At the outset it should be recognized that we are by no means forced to assume, as is so often done, that because there is this separation of the sexes it must have arisen on account of its advantage to the species. Whether the result may be of some benefit regardless of how it arose, may be an entirely different question. It would be extremely difficult to weigh the relative advantages (if there are any) and disadvantages (that are obvious as pointed out above), nor is it probable that in this way we can hope to get a final answer to our problem. We may begin by examining some of the modern hypotheses that have been advanced in this connection.

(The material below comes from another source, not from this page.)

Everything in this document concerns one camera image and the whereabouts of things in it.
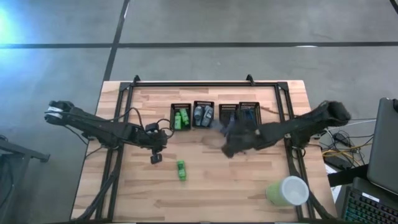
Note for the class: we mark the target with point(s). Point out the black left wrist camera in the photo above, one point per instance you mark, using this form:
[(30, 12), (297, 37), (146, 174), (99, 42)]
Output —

Darwin has brought together a large number of facts which appear to show the beneficial effects of the union of germ-cells from two different individuals. Conversely, it is very generally believed, both by breeders and by some experimenters, that self-fertilization in the case of hermaphroditic forms leads, in many cases, though apparently not in all, to the production of less vigorous offspring. Darwin’s general position is that it is an advantage to the offspring to have been derived from two parents rather than to have come from the union of the germ-cells of the same individual, and he sees, in the manifold contrivances in hermaphroditic animals and plants to insure cross-fertilization, an adaptation for this purpose.

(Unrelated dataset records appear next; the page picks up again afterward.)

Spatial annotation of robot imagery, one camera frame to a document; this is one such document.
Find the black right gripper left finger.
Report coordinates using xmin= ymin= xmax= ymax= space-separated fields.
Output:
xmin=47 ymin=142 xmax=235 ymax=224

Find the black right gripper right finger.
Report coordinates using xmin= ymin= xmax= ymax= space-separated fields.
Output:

This question of whether self-fertilization is less advantageous than cross-fertilization is, however, a different question from that of whether non-sexual methods of reproduction are less advantageous than sexual ones. Since some plants, like the banana, have been propagated for a very long time solely by non-sexual methods without any obvious detriment to them, it is at first sight not easy to see what other advantage could be gained by the sexual method. The case of the banana shows that some forms do not require a sexual method of propagation. Other forms, however, are so constituted, as we find them, that they cannot reproduce at the present time except by the sexual method. In other words, the latter are now adapted, as it were, to the sexual method, and there is no longer any choice between the two methods. The question of whether a non-sexual form might do better if it had another method of propagation is not, perhaps, a profitable question to discuss.

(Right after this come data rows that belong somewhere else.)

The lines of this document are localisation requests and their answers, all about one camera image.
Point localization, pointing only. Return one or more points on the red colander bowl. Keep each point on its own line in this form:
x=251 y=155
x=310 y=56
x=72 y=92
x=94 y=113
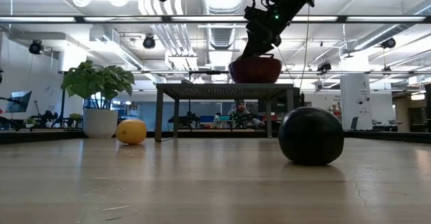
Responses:
x=259 y=72

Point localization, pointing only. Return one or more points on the large black toy plum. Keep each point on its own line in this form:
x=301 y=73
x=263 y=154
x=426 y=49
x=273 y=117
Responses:
x=311 y=136

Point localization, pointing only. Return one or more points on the long yellow toy fruit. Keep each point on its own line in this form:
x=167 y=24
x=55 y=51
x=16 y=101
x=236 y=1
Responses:
x=131 y=132

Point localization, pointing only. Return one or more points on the black background robot arm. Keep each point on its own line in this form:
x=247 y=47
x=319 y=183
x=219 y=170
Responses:
x=187 y=120

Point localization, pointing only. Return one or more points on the perforated metal shelf riser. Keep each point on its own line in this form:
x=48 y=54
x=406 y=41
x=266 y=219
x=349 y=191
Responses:
x=222 y=91

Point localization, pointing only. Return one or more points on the black ceiling spotlight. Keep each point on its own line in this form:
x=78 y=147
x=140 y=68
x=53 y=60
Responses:
x=35 y=47
x=149 y=42
x=389 y=43

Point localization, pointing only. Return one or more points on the person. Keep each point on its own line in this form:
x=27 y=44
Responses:
x=240 y=111

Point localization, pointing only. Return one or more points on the teal bin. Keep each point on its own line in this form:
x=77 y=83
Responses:
x=224 y=118

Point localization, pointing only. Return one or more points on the blue bin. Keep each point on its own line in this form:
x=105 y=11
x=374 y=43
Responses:
x=207 y=118

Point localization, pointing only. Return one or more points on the white pillar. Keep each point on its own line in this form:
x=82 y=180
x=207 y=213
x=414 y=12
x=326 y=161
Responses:
x=355 y=96

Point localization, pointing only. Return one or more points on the green leafy plant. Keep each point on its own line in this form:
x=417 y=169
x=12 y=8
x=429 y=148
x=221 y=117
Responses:
x=97 y=82

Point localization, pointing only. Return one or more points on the white plant pot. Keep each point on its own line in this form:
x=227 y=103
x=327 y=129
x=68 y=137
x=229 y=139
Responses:
x=100 y=123

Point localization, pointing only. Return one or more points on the small tilted background monitor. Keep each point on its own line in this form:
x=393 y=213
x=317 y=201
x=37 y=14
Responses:
x=20 y=101

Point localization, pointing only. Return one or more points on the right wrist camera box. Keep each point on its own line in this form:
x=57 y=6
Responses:
x=254 y=15

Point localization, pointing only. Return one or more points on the silver ventilation duct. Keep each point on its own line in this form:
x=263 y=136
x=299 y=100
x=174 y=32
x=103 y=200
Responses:
x=220 y=37

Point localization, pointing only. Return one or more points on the black ceiling camera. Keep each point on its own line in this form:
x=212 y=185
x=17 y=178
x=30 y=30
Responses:
x=325 y=67

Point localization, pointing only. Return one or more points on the black table edge rail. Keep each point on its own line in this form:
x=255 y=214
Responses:
x=397 y=137

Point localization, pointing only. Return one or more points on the glowing wall light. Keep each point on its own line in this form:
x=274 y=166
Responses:
x=418 y=97

What we really need to know is whether or not the sexual method was once acquired, because it was an advantage to a particular organism, or to the species to reproduce in this way. It is assumed by many writers that this was the case, but whether they have sufficient ground for forming such an opinion is our chief concern here. On the other hand, it is conceivable, at least, that if the sexual method once became established, it might continue without respect to any superiority it gave over other methods, and might finally become a necessary condition for the propagation of particular species. Thus the method would become essential to propagation without respect to whether the species lost more than it gained. Whichever way the balance should turn, it might make little difference, so long as the species was still able to propagate itself.